Showing posts with label "For Your Love". Show all posts
Showing posts with label "For Your Love". Show all posts

Friday, March 12, 2010

Popularization

According to John Tobler’s This Day In Rock (1993), it was on this day in 1965 that guitarist Eric Clapton left The Yardbirds, soon after the release of the “For Your Love” single. (Other sources indicate the date Clapton left was actually ten days earlier, on 3 March, but the date is of little consequence.) Legerdemain holds that even despite the commercial (that is, popular) success of “For Your Love,” Clapton left the group anyway, having played on the track with some grave hesitations (he objected to the use of the harpsichord and bongos). As the story commonly goes, dismayed by the band’s shift from rhythm & blues to pop, Clapton left The Yardbirds (a sort of symbolic protest) and joined John Mayall & the Bluesbreakers. What this means, in abstract terms, is that he sought out and found a new musical environment which allowed him to sound authentically black (the same problem is faced by African-American musicians as well)—authenticity being defined as a function of proximity to the blues.

Clapton’s presumed displeasure with the musical direction of The Yardbirds (“popularization”) conforms to the widespread perception that popularization is what is commonly understood as a “lowering” of musical quality. A useful illustration of this popularization-as-musical-degradation model can be found in Dick Hebdige’s Subculture: The Meaning of Style (1979). In this passage, Hebdige is writing about jazz, not the blues, but the point is the same:

As the music [jazz] fed into mainstream popular culture during the 20s and 30s, it tended to become bowdlerized, drained of surplus eroticism, and any hint of anger or recrimination blown along the “hot” lines was delicately refined into inoffensive night club sound. White swing represents the climax of this process: innocuous, generally unobtrusive, possessing a broad appeal. It was a laundered product which contained none of the subversive connotations of its original black sources. These suppressed meanings were, however, triumphantly reaffirmed in bebop, and by the mid-50s, a new, younger white audience began to see itself reflected darkly in the dangerous, uneven surfaces of contemporary avant-garde, despite the fact that the musicians responsible for the New York sound deliberately sought to restrict white identification by producing a jazz which was difficult to listen to and even more difficult to imitate. (46-47)

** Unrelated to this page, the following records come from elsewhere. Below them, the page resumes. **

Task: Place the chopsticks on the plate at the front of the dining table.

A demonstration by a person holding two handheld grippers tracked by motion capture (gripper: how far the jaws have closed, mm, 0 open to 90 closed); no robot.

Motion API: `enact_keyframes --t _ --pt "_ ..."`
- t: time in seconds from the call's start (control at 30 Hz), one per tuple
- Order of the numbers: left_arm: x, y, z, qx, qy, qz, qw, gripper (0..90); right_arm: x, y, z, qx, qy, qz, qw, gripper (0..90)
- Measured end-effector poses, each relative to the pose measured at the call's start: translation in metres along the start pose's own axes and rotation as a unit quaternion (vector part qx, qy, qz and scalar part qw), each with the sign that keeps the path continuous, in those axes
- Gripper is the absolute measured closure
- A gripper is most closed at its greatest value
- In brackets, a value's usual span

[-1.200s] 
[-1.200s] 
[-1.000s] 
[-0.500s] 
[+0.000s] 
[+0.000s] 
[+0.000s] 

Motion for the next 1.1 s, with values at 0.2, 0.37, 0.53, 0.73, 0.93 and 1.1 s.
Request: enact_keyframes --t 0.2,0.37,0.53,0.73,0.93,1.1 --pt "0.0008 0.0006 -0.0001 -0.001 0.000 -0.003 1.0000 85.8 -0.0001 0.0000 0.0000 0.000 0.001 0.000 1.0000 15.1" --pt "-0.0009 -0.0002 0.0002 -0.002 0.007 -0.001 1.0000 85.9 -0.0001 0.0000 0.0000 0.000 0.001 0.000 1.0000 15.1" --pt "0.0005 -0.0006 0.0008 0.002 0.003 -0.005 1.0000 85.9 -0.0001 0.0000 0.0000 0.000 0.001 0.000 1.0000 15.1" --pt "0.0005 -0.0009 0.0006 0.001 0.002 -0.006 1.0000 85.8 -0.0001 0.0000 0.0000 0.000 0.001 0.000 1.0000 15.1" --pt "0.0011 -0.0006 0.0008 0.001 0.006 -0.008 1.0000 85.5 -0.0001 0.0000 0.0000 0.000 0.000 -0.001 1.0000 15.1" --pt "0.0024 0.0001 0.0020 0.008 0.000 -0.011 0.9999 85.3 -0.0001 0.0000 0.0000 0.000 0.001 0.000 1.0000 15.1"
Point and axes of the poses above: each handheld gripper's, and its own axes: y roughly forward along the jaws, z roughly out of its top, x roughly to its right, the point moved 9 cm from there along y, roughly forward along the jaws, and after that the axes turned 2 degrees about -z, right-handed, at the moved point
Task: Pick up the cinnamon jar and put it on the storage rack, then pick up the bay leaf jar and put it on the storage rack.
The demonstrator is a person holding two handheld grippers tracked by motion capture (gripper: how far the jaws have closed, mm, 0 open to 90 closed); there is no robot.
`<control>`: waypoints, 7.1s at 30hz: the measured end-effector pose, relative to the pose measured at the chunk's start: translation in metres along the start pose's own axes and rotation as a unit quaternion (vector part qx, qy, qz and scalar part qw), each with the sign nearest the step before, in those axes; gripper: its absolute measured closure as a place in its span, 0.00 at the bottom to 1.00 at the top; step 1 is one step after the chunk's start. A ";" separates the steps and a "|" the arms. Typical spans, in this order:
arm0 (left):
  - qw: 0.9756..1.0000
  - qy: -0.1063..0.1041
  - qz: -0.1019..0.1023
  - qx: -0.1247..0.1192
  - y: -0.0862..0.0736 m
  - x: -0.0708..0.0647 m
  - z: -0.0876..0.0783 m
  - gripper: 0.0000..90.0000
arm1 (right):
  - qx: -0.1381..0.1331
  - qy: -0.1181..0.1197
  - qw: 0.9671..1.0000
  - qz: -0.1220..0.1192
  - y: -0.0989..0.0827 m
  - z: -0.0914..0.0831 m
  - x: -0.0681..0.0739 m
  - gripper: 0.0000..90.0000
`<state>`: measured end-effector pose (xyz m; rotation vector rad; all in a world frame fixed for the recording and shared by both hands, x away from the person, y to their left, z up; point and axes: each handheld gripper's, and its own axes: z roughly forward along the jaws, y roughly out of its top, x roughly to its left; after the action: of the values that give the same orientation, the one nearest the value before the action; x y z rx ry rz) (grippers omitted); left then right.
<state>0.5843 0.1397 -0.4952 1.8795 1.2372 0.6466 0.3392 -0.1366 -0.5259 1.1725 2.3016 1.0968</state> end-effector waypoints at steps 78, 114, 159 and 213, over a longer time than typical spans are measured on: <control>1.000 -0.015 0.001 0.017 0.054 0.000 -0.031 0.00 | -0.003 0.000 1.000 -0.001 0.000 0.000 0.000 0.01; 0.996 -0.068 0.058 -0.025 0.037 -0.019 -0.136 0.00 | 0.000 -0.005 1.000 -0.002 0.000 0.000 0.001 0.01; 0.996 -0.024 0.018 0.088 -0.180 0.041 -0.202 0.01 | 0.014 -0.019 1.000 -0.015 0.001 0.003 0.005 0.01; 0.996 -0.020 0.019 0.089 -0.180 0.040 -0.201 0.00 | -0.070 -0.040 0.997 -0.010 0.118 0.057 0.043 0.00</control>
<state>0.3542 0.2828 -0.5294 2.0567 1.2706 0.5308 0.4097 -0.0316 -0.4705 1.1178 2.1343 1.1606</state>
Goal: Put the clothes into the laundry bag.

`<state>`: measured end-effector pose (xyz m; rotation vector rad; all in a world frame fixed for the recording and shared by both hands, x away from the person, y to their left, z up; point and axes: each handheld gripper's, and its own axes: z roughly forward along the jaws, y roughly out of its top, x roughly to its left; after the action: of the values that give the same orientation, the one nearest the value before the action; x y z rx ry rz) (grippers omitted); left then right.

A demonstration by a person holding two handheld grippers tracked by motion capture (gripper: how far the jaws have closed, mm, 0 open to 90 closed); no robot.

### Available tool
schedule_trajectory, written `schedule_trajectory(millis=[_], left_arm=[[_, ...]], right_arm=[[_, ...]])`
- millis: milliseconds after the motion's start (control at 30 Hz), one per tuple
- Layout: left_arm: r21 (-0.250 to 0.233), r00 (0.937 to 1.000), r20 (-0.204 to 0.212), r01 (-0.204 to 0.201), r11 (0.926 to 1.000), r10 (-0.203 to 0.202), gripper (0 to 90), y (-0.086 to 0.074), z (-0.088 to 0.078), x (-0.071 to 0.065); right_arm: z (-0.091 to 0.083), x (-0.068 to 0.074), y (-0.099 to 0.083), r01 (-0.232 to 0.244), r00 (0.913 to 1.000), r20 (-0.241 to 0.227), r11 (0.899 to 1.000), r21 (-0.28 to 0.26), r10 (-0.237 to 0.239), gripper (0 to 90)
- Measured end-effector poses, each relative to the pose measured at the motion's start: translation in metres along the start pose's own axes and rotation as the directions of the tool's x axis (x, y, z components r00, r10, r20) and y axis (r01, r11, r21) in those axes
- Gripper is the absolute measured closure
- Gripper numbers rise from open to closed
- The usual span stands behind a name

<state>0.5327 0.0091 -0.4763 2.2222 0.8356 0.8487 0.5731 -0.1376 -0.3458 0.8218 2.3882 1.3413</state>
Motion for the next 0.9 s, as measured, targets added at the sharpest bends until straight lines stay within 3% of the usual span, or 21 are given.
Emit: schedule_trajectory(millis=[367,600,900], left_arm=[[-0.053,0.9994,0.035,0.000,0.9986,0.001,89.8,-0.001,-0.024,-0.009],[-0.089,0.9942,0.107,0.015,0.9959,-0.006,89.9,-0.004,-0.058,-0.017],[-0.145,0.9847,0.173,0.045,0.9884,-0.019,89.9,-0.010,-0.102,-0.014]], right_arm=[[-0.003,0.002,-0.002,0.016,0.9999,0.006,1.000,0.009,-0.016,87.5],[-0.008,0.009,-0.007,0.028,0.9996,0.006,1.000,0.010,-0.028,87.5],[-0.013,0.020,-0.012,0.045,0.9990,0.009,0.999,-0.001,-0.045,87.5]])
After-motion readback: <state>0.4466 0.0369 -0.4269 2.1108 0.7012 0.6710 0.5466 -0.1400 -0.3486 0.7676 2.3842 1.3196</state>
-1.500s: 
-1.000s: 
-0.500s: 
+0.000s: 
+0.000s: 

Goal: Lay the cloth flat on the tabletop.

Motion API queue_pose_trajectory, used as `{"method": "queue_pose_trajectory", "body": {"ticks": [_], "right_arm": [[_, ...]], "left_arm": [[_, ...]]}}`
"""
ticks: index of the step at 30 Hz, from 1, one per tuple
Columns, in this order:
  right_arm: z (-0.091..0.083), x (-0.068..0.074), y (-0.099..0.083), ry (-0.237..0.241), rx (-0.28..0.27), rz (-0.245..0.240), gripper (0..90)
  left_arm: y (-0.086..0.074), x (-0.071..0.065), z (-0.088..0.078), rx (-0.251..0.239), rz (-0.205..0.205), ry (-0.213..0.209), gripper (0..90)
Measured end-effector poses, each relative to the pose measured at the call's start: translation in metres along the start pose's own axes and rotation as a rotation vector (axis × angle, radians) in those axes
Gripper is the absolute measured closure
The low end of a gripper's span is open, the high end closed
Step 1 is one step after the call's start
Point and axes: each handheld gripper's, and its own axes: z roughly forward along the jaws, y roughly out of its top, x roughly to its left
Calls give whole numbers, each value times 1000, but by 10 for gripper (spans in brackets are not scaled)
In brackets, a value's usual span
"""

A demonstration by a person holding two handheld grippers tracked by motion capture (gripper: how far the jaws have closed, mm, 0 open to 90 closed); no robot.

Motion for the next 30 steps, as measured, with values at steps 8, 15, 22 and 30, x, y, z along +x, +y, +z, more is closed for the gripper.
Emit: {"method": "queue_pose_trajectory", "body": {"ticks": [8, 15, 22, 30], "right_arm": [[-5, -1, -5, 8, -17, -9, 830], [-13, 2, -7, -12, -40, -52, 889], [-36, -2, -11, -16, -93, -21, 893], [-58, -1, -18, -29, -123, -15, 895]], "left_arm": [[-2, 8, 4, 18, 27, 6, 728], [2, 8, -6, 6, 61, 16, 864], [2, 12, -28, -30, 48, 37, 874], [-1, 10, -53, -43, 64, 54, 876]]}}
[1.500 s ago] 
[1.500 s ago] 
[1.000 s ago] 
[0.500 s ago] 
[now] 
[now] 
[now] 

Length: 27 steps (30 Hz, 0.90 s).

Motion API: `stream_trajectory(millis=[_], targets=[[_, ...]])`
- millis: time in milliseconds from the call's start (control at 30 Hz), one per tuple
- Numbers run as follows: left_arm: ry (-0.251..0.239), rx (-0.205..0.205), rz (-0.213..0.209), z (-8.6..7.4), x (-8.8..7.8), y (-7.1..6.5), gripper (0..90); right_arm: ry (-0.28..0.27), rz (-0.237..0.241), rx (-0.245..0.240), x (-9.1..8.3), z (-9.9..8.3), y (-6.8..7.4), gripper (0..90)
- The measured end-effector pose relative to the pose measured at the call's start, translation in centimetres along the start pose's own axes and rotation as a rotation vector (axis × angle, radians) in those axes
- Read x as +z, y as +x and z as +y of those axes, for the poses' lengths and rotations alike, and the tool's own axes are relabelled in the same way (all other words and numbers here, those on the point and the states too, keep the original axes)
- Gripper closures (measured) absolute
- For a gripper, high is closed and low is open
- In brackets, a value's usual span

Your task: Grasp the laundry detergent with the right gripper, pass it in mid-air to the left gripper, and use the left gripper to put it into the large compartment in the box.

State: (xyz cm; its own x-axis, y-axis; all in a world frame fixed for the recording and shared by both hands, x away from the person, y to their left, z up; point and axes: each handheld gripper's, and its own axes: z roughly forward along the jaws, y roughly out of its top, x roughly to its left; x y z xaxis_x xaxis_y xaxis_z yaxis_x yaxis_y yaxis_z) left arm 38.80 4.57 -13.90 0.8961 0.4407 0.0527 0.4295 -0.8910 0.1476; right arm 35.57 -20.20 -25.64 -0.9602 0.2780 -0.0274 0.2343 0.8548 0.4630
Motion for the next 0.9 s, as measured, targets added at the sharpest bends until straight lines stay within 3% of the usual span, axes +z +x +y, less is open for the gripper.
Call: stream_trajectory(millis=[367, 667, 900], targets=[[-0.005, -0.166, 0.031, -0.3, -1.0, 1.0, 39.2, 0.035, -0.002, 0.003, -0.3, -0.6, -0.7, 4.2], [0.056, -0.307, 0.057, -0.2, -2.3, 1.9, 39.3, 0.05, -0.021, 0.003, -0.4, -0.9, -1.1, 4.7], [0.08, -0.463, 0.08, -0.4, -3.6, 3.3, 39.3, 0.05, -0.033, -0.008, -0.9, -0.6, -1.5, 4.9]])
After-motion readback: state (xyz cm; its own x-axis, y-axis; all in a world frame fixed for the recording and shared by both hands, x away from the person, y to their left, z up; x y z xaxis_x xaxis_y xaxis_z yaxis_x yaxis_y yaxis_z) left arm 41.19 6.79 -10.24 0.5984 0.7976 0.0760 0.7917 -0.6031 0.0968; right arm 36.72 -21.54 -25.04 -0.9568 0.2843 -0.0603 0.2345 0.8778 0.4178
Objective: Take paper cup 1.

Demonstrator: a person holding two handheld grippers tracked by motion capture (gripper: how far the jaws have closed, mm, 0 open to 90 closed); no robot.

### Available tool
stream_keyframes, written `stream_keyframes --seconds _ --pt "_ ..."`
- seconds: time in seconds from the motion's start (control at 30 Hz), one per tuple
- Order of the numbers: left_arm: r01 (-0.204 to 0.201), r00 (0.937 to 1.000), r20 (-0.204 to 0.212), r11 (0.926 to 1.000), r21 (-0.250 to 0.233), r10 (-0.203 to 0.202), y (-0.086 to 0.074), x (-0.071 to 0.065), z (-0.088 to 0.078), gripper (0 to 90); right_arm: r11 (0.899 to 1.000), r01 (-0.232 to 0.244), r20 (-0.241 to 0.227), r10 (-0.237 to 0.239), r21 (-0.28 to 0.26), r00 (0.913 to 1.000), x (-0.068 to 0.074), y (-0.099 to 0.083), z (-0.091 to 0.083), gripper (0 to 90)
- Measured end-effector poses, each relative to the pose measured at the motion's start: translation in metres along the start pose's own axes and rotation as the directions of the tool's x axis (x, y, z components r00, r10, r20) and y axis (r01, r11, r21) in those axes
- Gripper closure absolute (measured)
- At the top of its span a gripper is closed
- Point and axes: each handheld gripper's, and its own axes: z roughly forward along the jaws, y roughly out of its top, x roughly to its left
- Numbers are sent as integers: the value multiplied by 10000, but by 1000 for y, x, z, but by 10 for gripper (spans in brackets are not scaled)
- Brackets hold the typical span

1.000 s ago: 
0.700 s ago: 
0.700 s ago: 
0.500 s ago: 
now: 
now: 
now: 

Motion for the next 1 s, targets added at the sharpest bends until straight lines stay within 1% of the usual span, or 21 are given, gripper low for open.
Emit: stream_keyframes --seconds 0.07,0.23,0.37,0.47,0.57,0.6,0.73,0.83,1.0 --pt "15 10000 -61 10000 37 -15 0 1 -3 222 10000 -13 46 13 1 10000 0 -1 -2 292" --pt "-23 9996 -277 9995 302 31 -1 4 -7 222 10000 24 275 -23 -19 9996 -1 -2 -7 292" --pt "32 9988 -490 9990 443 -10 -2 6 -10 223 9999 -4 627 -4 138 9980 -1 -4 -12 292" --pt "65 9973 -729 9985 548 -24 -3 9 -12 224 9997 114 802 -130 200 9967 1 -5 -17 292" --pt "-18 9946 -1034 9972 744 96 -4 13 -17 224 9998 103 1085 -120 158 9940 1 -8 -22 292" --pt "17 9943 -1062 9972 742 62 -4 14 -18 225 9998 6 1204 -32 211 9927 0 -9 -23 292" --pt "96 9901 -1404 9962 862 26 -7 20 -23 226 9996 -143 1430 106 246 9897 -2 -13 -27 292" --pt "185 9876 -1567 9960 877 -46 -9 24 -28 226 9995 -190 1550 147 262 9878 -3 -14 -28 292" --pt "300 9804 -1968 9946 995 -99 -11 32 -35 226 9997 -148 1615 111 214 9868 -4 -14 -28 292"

The argument seems convincing: authentic music (art) is, inevitably, colonized (“compromised”) by white interests for economic reasons. As Andrew Ross has observed, the commercialization of popular music reveals “a racist history of exploitation exclusively weighted to dominant white interests” (No Respect: Intellectuals and Popular Culture 68). Following this line of argument, Clapton’s motive for leaving The Yardbirds was not so much a rejection of pop (which he later embraced, as for instance with “Wonderful Tonight”) as it was yet another instance of white exploitation of black music, as was his later, “commercialized” version of The Wailers’ “I Shot the Sheriff” also an example of such exploitation. If this argument is seen by some as unconvincing, then so must be the common claim that Clapton left The Yardbirds because of the band’s “pop” direction. Obviously the "common-sense" argument has severe limitations.